Ashvin Ranjan
5 min read

Categories

Tags

Instead of doing a day-to-day breakdown, this week was mostly two main challenges: creating a website and kanji. As such I will break it down like so.

Creating a Website

To be able to run the code on a website I would either need to rewrite all of the code in TypeScript (or JS) or, upon the suggestion of a friend, I could use emscripten to compile the existing C++ code to WASM, which would allow me to run it online without going through the effort of translating the language.

So I started on emscripten using online tutorials to slowly work my way through compiling a simple C++ program. Once I had done that I started on the code which I pull from SFST on GitHub. The main issue was that SFST was designed to read files, and initially, I was worried that everything would break due to that. However, I was able to find that you could package files with emscripten. However, that was not the end of my issues. I have never really worked with C++ in any large capacity, and whenever I have tried I have found the experience so frustrating I never continued to use it for that project. But in this case, I didn’t have any choice whether to use it or not. From this one of the biggest struggles started: memory errors.

My first real memory error popped up after I changed the code a little to work with a web format. It provided a main function to initialize the transducer, then an analyze and generate function to utilize it. The main issue was two-pronged. Firstly, the way that I was assigning the transducer in main caused a memory error, however, because these never gave a line number I would have to manually comment out lines to see if the issue would fix itself. Eventually, I tracked the issue down to a specific function call. I thought that this would be the end of the issue, however, after some investigation, it was not the function call that was causing the problem (even though commenting it out fixed the error, though removed the whole functionality of the transducer), it was the assignment of the transducer to a static variable which was causing problems. Secondly, after making some small changes to how the program was compiled to fix issues with function names being obfuscated it turns out that the newly compiled code did not run main, it run the _start entrypoint, which (while it should) did not include main, causing many issues.

However, main was not the end of the issues, it turns out that the code that I had been using was out of date with the version of the code which I used to compile the transducer, so I had to go and update the code, which created a much more severe problem, which also included more memory errors. After I downloaded and replaced all the code from the SFST website instead of GitHub, I found that the old function to get the output as a vector of strings was gone, you could only output the analysis or generated data to a file (usually stdout). The main issue with this was one I noted earlier with emscripten. I am not sure why, maybe it is an issue with using the C namespace or it’s just something with emscripten, but attempting to write stdout or cout causes an instant memory error. This error does not occur when I compile with clang++, so it appears to be emscripten specific, and I am not sure exactly why it occurs, all I know is that due to this I am unable to finish making this a website at this time, even if I found a way to capture the console output in JavaScript to get what I am looking for.

Kanji

An essential part of Japanese is kanji, and to be remotely useful I had to add kanji support for Keitairon. The main issue was special verbs, to handle this I was able to change the special case handling code to have two rules, one for kana and one for kanji (though for some like いる I was able to mess with the existing rules to get it to work). The main challenge was dealing with くる and 来る, the main challenge is that while くる is easily classified as a Godan verb, 来る acts more like an Ichidan verb, so the verb type tag on the end will depend on whether the verb uses kanji or not, hopefully, though any program that uses this will most likely have something to handle the fact that it is a special verb as that is part of the output (Though there would need to be some handling for anything that uses tags to generate instead of analyze).

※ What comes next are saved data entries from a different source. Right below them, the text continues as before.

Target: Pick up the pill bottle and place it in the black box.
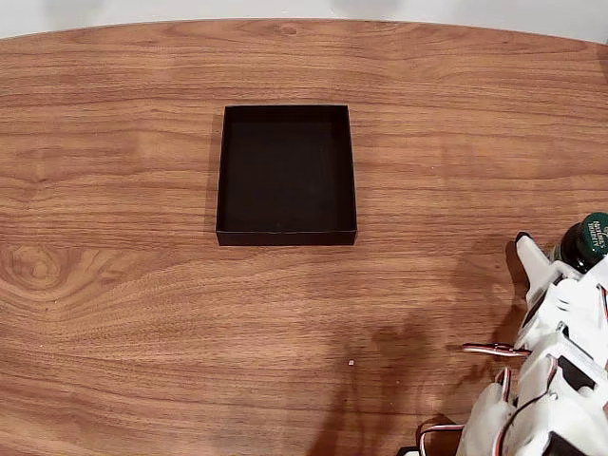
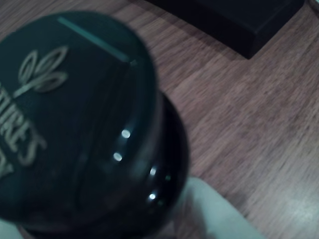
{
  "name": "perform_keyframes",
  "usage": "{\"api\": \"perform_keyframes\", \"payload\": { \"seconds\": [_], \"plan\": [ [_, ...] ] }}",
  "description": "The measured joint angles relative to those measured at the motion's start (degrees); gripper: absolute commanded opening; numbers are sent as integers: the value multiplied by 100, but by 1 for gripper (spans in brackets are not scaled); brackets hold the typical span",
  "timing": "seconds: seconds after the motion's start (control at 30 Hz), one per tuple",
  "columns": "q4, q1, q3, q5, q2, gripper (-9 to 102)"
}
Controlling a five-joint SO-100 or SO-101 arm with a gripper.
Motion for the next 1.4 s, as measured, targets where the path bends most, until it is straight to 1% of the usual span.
{"api": "perform_keyframes", "payload": {
  "seconds": [0.27,0.53,0.83,1.1,1.4],
  "plan": [
    [-510,-202,0,-229,-352,42],
    [-1125,-422,0,-492,-571,43],
    [-1204,-475,-9,-492,-589,44],
    [-1204,-519,-9,-492,-589,39],
    [-1213,-800,-9,-738,-589,29]
  ]
}}
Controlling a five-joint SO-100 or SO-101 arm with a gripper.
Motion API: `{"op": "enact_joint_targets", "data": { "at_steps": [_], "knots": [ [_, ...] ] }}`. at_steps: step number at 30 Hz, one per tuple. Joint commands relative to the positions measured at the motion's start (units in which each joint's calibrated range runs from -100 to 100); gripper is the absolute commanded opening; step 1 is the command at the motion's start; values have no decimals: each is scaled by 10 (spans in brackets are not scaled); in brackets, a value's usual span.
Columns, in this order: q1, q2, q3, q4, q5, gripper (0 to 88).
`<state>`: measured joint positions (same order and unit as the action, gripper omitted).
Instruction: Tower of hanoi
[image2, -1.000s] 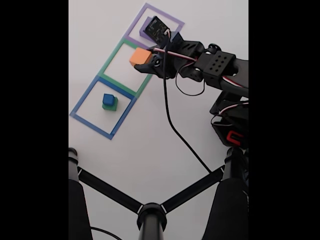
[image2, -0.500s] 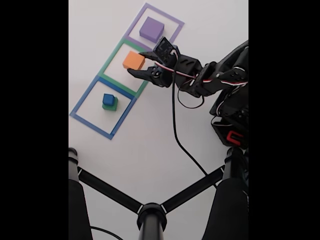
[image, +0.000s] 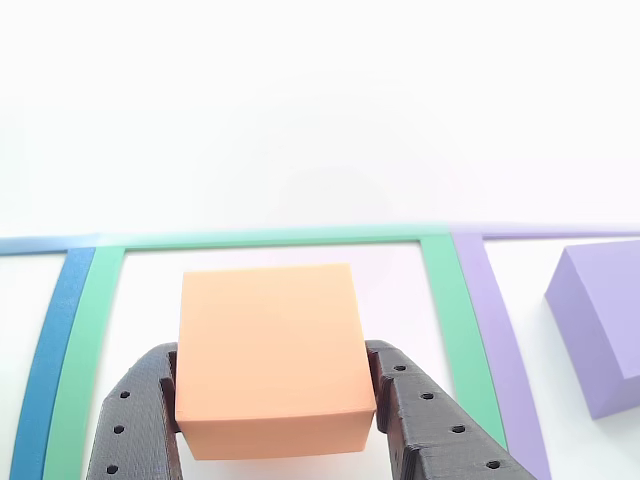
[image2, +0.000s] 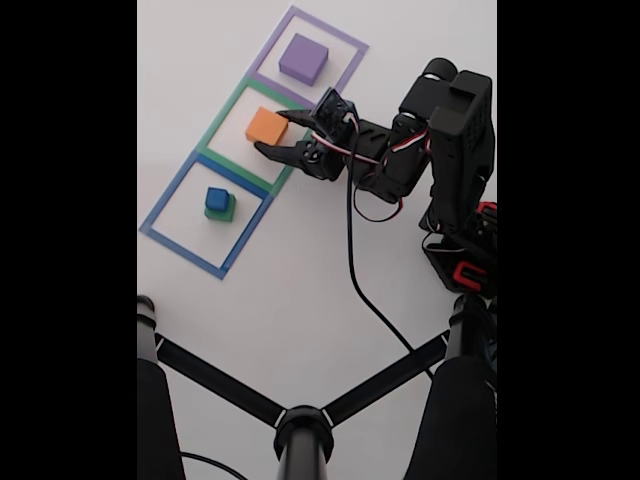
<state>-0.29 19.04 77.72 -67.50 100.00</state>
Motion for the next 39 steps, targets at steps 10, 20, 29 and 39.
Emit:
{"op": "enact_joint_targets", "data": {
  "at_steps": [10, 20, 29, 39],
  "knots": [
    [3, 64, -49, -54, 0, 86],
    [10, 77, -50, -58, 0, 184],
    [15, 71, -56, -56, 0, 295],
    [17, -180, -29, 188, 0, 289]
  ]
}}
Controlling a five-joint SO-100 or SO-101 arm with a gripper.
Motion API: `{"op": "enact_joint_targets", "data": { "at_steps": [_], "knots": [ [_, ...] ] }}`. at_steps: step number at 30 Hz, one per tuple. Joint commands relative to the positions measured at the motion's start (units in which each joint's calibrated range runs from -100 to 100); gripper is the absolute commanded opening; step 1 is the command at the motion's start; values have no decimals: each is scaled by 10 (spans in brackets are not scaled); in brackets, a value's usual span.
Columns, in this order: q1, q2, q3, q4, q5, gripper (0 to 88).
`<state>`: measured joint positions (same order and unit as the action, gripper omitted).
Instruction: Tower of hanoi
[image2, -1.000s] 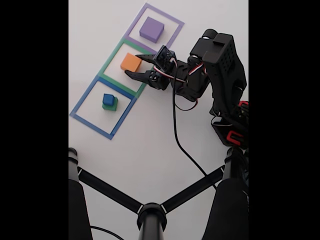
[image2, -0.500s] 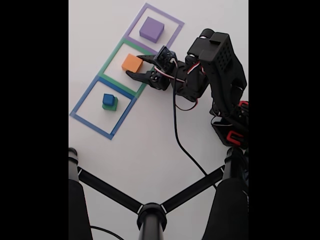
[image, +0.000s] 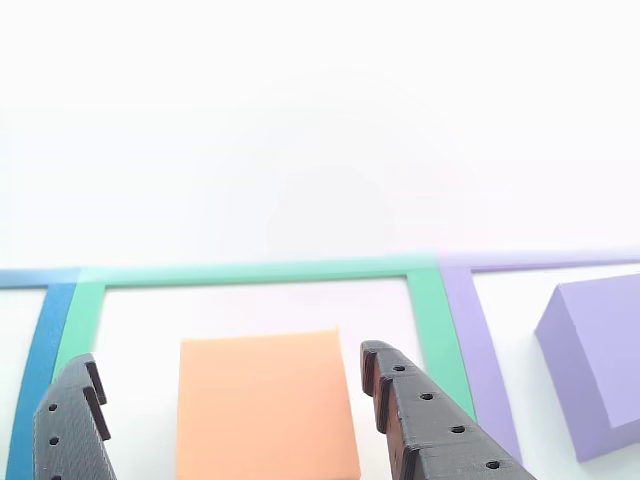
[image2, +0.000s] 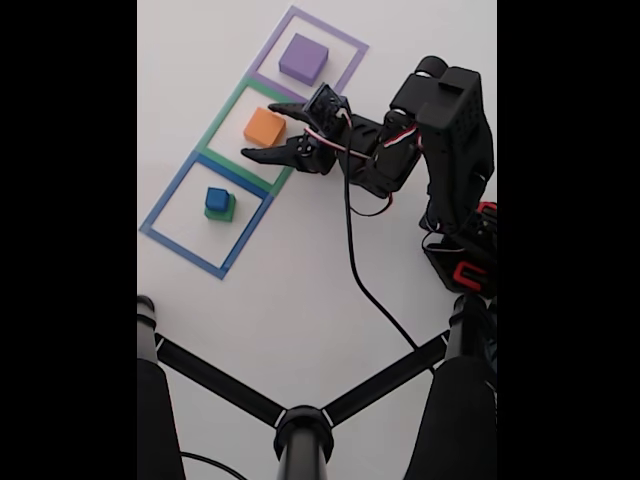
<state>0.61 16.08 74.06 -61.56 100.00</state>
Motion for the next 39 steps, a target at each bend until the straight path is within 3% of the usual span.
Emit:
{"op": "enact_joint_targets", "data": {
  "at_steps": [1, 8, 13, 19, 24, 30, 39],
  "knots": [
    [8, -191, 8, 175, 0, 287],
    [4, -436, -40, 505, 0, 219],
    [-3, -550, -133, 762, 0, 67],
    [-3, -630, -339, 1136, 0, 19],
    [-28, -634, -535, 1375, 0, 12],
    [-84, -638, -649, 1488, 0, 18],
    [-152, -664, -694, 1539, 0, 27]
  ]
}}
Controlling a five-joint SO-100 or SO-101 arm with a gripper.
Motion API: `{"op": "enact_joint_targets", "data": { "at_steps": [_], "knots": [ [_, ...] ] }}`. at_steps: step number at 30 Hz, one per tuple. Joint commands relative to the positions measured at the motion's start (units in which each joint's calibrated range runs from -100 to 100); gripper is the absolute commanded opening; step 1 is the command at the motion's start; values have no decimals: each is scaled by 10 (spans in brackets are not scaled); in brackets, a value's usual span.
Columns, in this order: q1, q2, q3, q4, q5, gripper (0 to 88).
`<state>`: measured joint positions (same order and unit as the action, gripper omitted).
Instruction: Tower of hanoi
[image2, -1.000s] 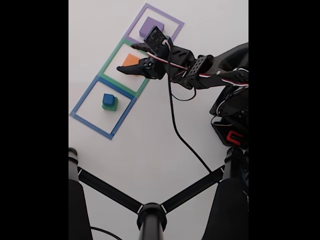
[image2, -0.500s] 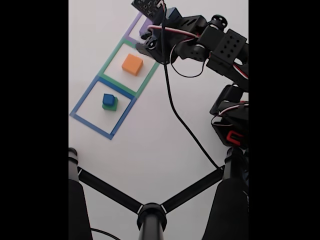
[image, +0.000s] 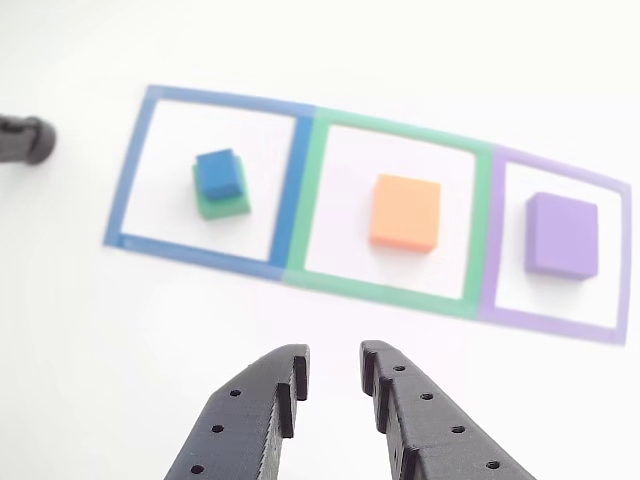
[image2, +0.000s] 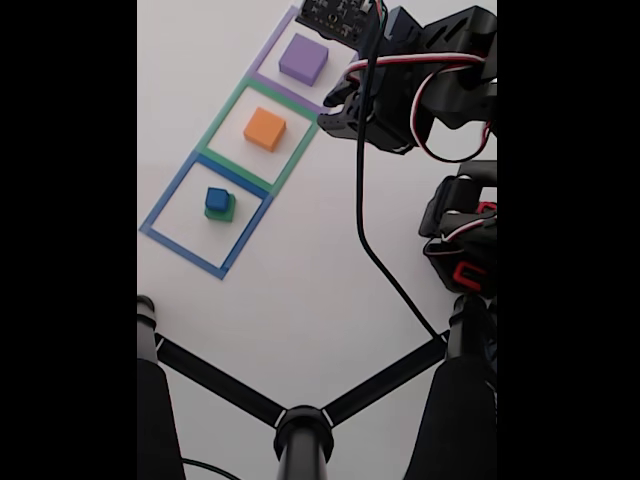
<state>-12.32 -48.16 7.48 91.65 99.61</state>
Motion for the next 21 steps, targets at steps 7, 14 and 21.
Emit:
{"op": "enact_joint_targets", "data": {
  "at_steps": [7, 14, 21],
  "knots": [
    [-36, -50, 49, -27, 4, 213],
    [-16, -80, 242, -196, 4, 318],
    [-14, -95, 483, -491, 4, 318]
  ]
}}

The other main challenge with kanji I mentioned before is the brutal compilation times, as they have gone from quite quick to extremely slow. Even if kanji is not in any rules, by being in the alphabet the compilation time slows to a crawl, from this, it might be best to use some sort of makefile routine to analyze the kanji used in the lexicon files to be able to isolate the characters which are recognized to reduce the compilation time (hopefully) significantly, though that is an optimization for another time as makefiles are a topic I am not yet education in fully.

The Future

I would love to work on this in the future but it seems like for now I will have to leave this as is because for the next week, I have to spend some time working on college work, and then I have to prepare for retaking the SAT. I have contacted a Professor (Professor Noriko Nagata | 永田憲子教授) and I hope to show her the program and get some feedback soon by someone who has deep knowledge in the subject. I am very hopeful for the future of this project though development may slow in the coming time.